Sechselaeuten spring festival

Author

Jo Hardin

Published

December 2, 2025

Code
library(tidyverse) # ggplot, lubridate, dplyr, stringr, readr...
library(praise)
library(tidytext)
library(rvest)

The Data

Can an exploding snowman predict the summer season?

This week we’re exploring the weather prediction of Zurich’s infamous exploding snowman!

The Boeoegg is a snowman effigy made of cotton wool and stuffed with fireworks, created every year for Zurich’s “Sechselaeuten” spring festival. The saying goes that the quicker the Boeoeg’s head explodes, the finer the summer will be.
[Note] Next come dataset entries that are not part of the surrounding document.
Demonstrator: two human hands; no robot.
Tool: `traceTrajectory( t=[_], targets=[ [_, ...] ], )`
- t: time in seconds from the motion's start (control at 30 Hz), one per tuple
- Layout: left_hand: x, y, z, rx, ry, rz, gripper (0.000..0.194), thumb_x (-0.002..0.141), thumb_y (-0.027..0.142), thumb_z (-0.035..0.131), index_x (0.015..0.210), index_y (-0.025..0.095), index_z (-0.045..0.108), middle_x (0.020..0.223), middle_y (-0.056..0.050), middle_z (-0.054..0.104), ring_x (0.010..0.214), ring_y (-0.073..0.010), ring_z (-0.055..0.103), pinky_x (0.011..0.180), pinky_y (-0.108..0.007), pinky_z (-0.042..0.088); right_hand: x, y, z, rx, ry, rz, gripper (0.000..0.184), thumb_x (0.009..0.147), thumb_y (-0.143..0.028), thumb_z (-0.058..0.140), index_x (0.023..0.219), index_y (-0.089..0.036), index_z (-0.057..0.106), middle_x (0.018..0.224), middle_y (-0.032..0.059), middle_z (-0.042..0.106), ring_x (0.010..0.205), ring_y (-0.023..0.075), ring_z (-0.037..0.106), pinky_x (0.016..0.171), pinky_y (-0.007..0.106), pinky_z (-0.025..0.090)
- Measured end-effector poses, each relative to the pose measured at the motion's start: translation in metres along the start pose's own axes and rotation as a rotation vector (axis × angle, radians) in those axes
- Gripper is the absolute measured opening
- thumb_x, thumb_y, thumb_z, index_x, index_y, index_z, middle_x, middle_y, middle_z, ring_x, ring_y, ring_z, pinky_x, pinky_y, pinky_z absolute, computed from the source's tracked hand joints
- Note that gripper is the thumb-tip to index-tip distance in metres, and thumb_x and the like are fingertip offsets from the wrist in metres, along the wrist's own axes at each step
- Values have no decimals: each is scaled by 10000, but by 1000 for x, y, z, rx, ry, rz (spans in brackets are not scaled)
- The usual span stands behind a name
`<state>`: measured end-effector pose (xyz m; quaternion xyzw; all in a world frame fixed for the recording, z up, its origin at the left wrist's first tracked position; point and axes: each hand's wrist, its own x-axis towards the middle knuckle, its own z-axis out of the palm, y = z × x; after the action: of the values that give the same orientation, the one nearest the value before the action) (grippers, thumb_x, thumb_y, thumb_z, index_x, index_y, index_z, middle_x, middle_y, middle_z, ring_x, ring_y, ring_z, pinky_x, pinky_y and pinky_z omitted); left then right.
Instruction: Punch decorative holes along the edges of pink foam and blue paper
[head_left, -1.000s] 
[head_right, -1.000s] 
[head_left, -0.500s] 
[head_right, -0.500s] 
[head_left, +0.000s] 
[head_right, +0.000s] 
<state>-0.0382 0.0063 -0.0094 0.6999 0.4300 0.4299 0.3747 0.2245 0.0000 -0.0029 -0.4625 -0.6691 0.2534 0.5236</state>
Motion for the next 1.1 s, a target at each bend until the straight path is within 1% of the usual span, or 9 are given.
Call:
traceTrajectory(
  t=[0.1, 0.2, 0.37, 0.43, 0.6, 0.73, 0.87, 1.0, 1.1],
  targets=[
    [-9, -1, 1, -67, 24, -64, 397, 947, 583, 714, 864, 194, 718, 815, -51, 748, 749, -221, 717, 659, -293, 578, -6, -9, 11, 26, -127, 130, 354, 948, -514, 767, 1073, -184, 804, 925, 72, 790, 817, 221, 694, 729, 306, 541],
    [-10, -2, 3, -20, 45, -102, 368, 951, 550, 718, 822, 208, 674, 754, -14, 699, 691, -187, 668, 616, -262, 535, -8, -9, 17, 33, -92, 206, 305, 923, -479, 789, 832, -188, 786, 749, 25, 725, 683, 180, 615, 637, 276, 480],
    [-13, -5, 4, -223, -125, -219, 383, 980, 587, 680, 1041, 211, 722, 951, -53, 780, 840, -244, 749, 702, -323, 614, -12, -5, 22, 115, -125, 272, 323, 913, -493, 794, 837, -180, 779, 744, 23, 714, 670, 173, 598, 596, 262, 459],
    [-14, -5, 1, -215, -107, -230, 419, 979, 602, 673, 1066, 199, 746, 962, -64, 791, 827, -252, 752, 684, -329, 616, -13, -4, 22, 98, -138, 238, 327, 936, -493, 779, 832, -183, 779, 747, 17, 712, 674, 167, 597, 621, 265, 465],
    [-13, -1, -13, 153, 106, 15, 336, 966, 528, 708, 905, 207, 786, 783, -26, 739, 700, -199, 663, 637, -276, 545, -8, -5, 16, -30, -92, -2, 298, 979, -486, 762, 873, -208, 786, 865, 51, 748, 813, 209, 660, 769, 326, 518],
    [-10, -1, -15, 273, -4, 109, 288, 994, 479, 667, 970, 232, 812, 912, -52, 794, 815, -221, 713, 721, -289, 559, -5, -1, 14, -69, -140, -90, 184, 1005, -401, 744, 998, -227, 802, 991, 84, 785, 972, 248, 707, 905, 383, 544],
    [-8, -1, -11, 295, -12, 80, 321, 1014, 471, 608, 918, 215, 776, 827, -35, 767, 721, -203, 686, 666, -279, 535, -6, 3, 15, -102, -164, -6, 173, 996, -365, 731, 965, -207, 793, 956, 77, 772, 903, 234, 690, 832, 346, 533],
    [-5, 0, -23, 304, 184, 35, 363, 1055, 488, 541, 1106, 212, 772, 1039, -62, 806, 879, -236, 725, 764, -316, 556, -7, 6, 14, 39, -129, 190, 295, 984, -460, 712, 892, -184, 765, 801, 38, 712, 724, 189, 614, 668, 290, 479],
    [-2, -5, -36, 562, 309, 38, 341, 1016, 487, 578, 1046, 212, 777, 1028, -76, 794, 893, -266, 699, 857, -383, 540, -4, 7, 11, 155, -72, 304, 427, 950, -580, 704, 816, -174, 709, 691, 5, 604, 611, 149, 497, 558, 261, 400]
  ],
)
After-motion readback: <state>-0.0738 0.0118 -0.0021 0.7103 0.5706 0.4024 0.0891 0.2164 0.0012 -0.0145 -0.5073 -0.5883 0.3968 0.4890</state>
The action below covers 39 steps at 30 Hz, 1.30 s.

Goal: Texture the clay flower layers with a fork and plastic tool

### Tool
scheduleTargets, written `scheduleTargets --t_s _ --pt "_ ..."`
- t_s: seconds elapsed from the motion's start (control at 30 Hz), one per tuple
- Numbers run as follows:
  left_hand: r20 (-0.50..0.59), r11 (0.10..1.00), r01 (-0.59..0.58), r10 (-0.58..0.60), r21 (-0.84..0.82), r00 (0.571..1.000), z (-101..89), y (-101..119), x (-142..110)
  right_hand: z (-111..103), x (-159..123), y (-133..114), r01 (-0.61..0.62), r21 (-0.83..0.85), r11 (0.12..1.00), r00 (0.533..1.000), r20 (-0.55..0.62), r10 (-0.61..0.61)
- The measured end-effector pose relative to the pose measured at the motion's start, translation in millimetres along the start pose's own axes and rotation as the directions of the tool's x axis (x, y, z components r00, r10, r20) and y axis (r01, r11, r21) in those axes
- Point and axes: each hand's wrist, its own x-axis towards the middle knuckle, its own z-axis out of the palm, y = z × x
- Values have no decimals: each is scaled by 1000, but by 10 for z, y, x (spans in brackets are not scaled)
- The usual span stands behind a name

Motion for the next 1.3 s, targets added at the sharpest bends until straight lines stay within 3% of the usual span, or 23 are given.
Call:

  • Check the burn duration of our snowman against the average summer temperature. Does folk science stand its ground against hard science?
  • Can you find a number of successive years so that our snowman’s predictions seem more accurate?
  • Does our snowman’s forecasting ability improve if you choose climate variables other than temperature?
  • What happened in the years for which there was no duration recorded? You can check the Wikipedia entry for “Sechselaeuten” for some funny anecdotes!

Thank you to Matt for curating this week’s dataset.

Code
sechselaeuten <- readr::read_csv('https://raw.githubusercontent.com/rfordatascience/tidytuesday/main/data/2025/2025-12-02/sechselaeuten.csv') |> 
  filter(year > 1950)

global <- read_csv("https://www.ncei.noaa.gov/access/monitoring/climate-at-a-glance/global/time-series/globe/land_ocean/tavg/12/0/1923-2025/data.csv", 
     skip = 3) |> 
  mutate(year = as.numeric(str_sub(Date, 1, 4)),
         month = as.numeric(str_sub(Date, 5, 6)))

Using data from NOAA, we can find the average global temperature difference (per month) from the 1901-2000 average. The variable temp represents the degrees different (in Celsius) from the 1901-2000 average for each of the summers in the Sechselaeuten dataset.

Code
summer <- global |> 
  filter(month %in% c(7, 8, 9)) |> 
  group_by(year) |> 
  summarize(temp = mean(Anomaly))

global_snowman <- sechselaeuten |> 
  inner_join(summer, by = "year")

While the lore suggests that the time to explosion might predict the weather in the following summer, it also seems plausible that the temperature might predict the time to explosion. While not a strong predictive model, it does seems as though the variables are correlated. (I think the average temp is averaged over all months in the year prior???)

Code
global_snowman |> 
  ggplot(aes(y = duration, x = tre200m0, color = year)) + 
  geom_text(aes(color = year), label = "snowman", size = 3,
            family = "Font Awesome 5 Free Solid") +
  labs(x = "Average monthly air temp, Celsius",
       y = "Time from ignition until explosion, minutes")

Scatterplot of time to The Boeoegg explosion versus average monthly air temp in Zurich. The variables are moderately positively correlated.

Scatterplot of time to The Boeoegg explosion versus average monthly air temp in Zurich.

Looking at a few more variable relationships:

Code
global_snowman |> 
  ggplot(aes(x = year, y = duration)) + 
  geom_point()

Code
global_snowman |> 
  ggplot(aes(x = temp, y = duration)) + 
  geom_point() + 
  labs(x = "")

Code
cor(global_snowman$duration, global_snowman$temp, use = "pairwise.complete.obs")
[1] 0.3841555
Code
cor(global_snowman$duration, global_snowman$year, use = "pairwise.complete.obs")
[1] 0.3792312
Code
cor(global_snowman$duration, global_snowman$tre200m0, use = "pairwise.complete.obs")
[1] 0.2611826
Code
praise()
[1] "You are stylish!"